Pyrophosphate (PPi), being toxic to the cell itself at high levels, is efficiently hydrolyzed by enzymes called pyrophosphatases (PPases). In plants, unlike animals or yeast, there are no cytosolic PPases, instead a unique vacuolar membrane bound H+-PPase is responsible for PPi degradation and vacuole acidification as well. A previous report claimed that the latter function, namely the vacuolar acidification, is the major role of this PPase.

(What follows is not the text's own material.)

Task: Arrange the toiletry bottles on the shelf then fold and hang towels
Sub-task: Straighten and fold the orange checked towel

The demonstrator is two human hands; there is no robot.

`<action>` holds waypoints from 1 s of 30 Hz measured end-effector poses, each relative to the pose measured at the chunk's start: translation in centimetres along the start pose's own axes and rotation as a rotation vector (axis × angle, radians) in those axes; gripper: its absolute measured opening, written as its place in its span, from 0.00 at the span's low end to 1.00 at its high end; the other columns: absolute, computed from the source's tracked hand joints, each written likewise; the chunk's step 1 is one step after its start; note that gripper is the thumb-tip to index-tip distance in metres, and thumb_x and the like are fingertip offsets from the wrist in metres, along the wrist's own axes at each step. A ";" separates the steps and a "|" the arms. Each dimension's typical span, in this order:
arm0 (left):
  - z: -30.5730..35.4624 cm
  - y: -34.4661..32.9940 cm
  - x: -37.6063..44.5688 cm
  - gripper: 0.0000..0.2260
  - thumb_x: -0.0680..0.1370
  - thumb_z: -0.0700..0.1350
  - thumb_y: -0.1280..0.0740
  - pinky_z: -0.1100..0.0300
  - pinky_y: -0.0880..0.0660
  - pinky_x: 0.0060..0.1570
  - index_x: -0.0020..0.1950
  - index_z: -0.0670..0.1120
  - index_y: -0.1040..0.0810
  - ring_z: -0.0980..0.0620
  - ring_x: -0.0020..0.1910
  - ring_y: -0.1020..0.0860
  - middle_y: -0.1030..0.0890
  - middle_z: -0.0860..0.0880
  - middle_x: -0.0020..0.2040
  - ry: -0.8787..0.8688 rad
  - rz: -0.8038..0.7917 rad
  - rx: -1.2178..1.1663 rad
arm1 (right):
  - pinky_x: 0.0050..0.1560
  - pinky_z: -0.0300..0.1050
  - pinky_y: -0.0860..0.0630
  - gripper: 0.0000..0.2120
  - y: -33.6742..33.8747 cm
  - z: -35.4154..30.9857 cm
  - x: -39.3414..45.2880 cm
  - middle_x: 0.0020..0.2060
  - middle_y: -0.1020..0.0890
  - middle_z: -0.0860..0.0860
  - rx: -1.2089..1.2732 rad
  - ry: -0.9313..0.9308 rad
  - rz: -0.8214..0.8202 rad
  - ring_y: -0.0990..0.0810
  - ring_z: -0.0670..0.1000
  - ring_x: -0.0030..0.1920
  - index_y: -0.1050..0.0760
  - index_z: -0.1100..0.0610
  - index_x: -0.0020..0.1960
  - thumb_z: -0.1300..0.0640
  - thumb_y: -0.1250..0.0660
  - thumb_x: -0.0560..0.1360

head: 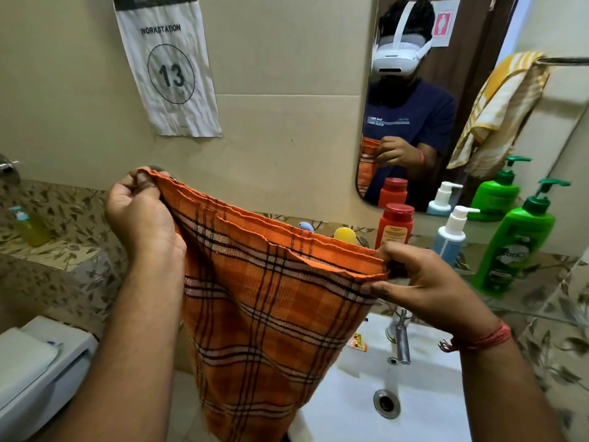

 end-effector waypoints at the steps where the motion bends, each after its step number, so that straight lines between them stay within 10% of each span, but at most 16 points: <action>1: -0.1 0.2 0.1 0.11 0.76 0.31 0.37 0.55 0.17 0.45 0.44 0.46 0.19 0.51 0.40 0.17 0.14 0.42 0.45 0.005 0.011 0.015 | 0.49 0.44 0.18 0.17 0.1 -0.5 0.2 0.44 0.17 0.47 -0.024 0.035 0.013 0.17 0.46 0.48 0.21 0.53 0.48 0.41 0.30 0.69; 8: -0.1 1.5 0.9 0.12 0.75 0.32 0.37 0.54 0.17 0.51 0.46 0.47 0.19 0.51 0.44 0.16 0.15 0.39 0.53 0.031 0.051 0.033 | 0.33 0.43 0.24 0.17 -0.4 -2.0 0.9 0.33 0.22 0.50 -0.129 0.120 0.179 0.22 0.50 0.35 0.23 0.59 0.39 0.46 0.35 0.78; 11: -0.4 1.9 1.1 0.11 0.77 0.33 0.37 0.55 0.17 0.51 0.45 0.47 0.20 0.52 0.43 0.16 0.15 0.40 0.52 0.047 0.040 0.035 | 0.34 0.37 0.25 0.19 -0.8 -1.8 1.0 0.34 0.22 0.47 -0.171 0.101 0.176 0.22 0.48 0.38 0.23 0.56 0.40 0.43 0.39 0.78; 18: -0.9 2.4 2.4 0.10 0.78 0.33 0.37 0.54 0.17 0.52 0.47 0.46 0.20 0.52 0.42 0.17 0.15 0.42 0.48 0.059 0.025 0.039 | 0.42 0.59 0.18 0.08 -2.4 -0.9 0.6 0.43 0.20 0.52 0.130 -0.013 0.132 0.18 0.55 0.44 0.24 0.46 0.50 0.45 0.33 0.73; 24: -0.9 2.7 2.7 0.09 0.79 0.35 0.36 0.63 0.20 0.44 0.46 0.47 0.20 0.58 0.38 0.17 0.16 0.50 0.40 0.055 -0.019 0.043 | 0.40 0.42 0.19 0.08 -3.3 -2.4 -0.1 0.45 0.18 0.44 0.007 0.004 0.135 0.17 0.49 0.43 0.20 0.44 0.52 0.47 0.36 0.75; 30: -0.2 3.8 2.3 0.07 0.80 0.36 0.36 0.62 0.19 0.44 0.49 0.46 0.20 0.55 0.40 0.16 0.14 0.50 0.40 0.057 -0.052 0.039 | 0.47 0.52 0.16 0.12 -4.4 -2.9 -2.3 0.47 0.17 0.54 0.146 -0.044 0.102 0.15 0.55 0.48 0.22 0.50 0.55 0.52 0.28 0.72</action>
Point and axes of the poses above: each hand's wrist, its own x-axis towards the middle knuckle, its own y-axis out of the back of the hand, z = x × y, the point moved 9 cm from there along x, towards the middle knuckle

Here, we discovered that upon seed germination, seedlings of the H+-PPase defective fugu5 mutant failed to produce sucrose from lipid stores due to high cytosolic PPi, which is released by active metabolism in germinating seeds. The addition of sucrose or specific removal of cytosolic PPi in the fugu5 mutant, by the expression of the yeast cytosolic PPase IPP1, rescued both cellular and morphological phenotypes of fugu5 (Figure 1). Therefore, in contrast to the previous belief that favored a major role of plant H+-PPase as a proton pump, here we suggest based on solid evidence, that the removal of PPi is the central role of the plant H+-PPase.

Importantly, the growth of the transgenic lines was significantly improved (AVP1pro:IPP1; Figure 1 bottom panels), suggesting that the IPP1 gene may represent a powerful tool for genetic engineering of plants with higher yield and increased biomass production.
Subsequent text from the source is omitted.